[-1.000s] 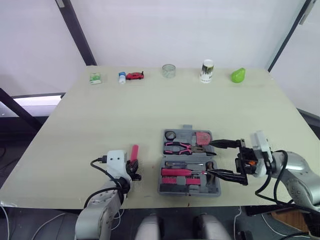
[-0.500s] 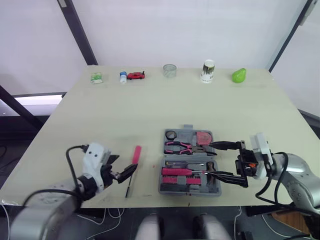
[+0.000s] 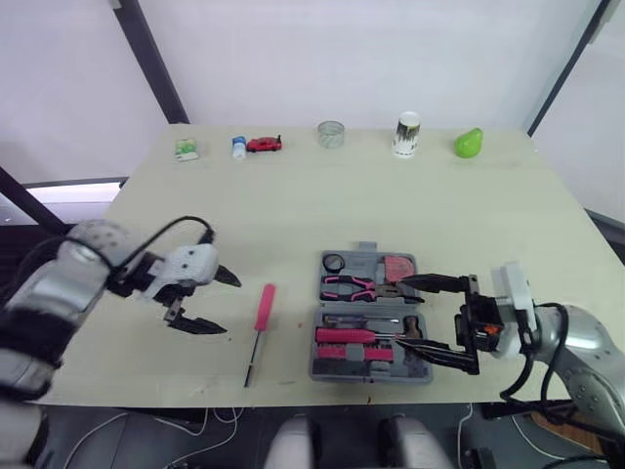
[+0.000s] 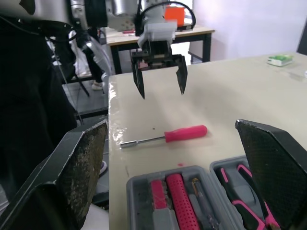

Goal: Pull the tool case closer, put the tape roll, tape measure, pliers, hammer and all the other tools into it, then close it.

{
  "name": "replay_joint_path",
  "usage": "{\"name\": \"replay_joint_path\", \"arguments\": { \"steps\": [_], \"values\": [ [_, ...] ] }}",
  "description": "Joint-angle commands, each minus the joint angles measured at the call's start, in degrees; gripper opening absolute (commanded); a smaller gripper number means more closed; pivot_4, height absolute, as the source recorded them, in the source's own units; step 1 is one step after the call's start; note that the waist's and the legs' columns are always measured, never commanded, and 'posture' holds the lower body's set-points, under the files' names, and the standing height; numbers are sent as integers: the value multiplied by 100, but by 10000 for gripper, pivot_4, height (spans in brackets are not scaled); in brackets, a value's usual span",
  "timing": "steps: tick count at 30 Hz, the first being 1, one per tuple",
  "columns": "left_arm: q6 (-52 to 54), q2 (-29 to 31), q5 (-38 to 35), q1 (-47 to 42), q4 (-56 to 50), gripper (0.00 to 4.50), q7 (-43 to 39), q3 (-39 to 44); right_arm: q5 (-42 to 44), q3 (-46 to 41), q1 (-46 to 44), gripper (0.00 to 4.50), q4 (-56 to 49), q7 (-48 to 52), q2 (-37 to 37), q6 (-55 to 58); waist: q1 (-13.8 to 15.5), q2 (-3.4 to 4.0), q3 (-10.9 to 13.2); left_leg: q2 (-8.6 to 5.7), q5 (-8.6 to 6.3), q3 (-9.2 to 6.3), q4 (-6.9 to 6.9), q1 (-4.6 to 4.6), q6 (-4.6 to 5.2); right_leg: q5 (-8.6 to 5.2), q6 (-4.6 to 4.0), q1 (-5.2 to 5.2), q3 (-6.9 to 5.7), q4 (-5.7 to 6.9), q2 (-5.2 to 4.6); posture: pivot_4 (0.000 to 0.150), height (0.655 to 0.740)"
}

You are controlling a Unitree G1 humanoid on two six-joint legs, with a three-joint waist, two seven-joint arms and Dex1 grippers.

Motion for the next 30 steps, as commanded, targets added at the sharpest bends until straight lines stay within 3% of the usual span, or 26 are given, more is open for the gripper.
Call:
{"name": "replay_joint_path", "arguments": {
  "steps": [1,4,8,17,22,23,29,30],
  "values": [
    [-1791,-442,536,-844,1353,44859,-355,-1050,5,-162,108,45000,-299,-144,-53,-77,20,-1,0,-2,0,-5,6,-17,1,1,2,-12,-2,2,1,1500,7400],
    [-3107,-1082,1108,-1442,2499,44859,-355,-1516,-49,-197,316,45000,-466,-265,-86,-123,90,-4,1,-2,1,-15,20,-34,1,2,3,-21,-7,2,4,1500,7400],
    [-4013,-1662,1464,-1835,3363,44859,-355,-1653,-79,-238,512,45000,-630,-427,-85,-156,95,-13,3,-2,1,-20,22,-38,1,2,4,-21,-9,2,6,1500,7400],
    [-4881,-2508,2195,-2125,4034,44859,-317,-1233,-199,-244,804,45000,-832,-664,-56,-253,97,-16,4,-2,1,-39,35,-38,1,3,6,-8,-20,7,10,1500,7400],
    [-5107,-2478,2357,-1870,3806,30114,-269,-1144,-233,-227,835,45000,-884,-723,-76,-258,66,-18,3,0,1,-43,37,-38,1,3,6,-7,-22,8,13,1500,7400],
    [-5137,-2438,2388,-1809,3769,23845,-244,-1137,-230,-228,852,45000,-911,-726,-93,-242,64,-18,3,0,1,-45,37,-38,1,3,6,-7,-23,10,13,1500,7400],
    [-4861,-2318,2329,-1570,3724,3878,-188,-809,-236,-240,950,45000,-946,-716,-163,-243,96,-20,0,1,1,-49,38,-35,1,3,6,0,-29,12,12,1500,7400],
    [-4726,-2236,2229,-1488,3646,3120,-197,-676,-238,-224,944,45000,-941,-718,-163,-240,89,-19,0,2,1,-52,40,-30,1,3,6,6,-35,12,11,1500,7400]
  ]
}}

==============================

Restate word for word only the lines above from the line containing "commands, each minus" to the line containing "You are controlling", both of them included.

ANSWER:
  "description": "Joint-angle commands, each minus the joint angles measured at the call's start, in degrees; gripper opening absolute (commanded); a smaller gripper number means more closed; pivot_4, height absolute, as the source recorded them, in the source's own units; step 1 is one step after the call's start; note that the waist's and the legs' columns are always measured, never commanded, and 'posture' holds the lower body's set-points, under the files' names, and the standing height; numbers are sent as integers: the value multiplied by 100, but by 10000 for gripper, pivot_4, height (spans in brackets are not scaled); in brackets, a value's usual span",
  "timing": "steps: tick count at 30 Hz, the first being 1, one per tuple",
  "columns": "left_arm: q6 (-52 to 54), q2 (-29 to 31), q5 (-38 to 35), q1 (-47 to 42), q4 (-56 to 50), gripper (0.00 to 4.50), q7 (-43 to 39), q3 (-39 to 44); right_arm: q5 (-42 to 44), q3 (-46 to 41), q1 (-46 to 44), gripper (0.00 to 4.50), q4 (-56 to 49), q7 (-48 to 52), q2 (-37 to 37), q6 (-55 to 58); waist: q1 (-13.8 to 15.5), q2 (-3.4 to 4.0), q3 (-10.9 to 13.2); left_leg: q2 (-8.6 to 5.7), q5 (-8.6 to 6.3), q3 (-9.2 to 6.3), q4 (-6.9 to 6.9), q1 (-4.6 to 4.6), q6 (-4.6 to 5.2); right_leg: q5 (-8.6 to 5.2), q6 (-4.6 to 4.0), q1 (-5.2 to 5.2), q3 (-6.9 to 5.7), q4 (-5.7 to 6.9), q2 (-5.2 to 4.6); posture: pivot_4 (0.000 to 0.150), height (0.655 to 0.740)"
}

You are controlling a Unitree G1 humanoid on two six-joint legs, with a three-joint waist, two seven-joint arms and Dex1 grippers.

What was asked for in the exercise is now done.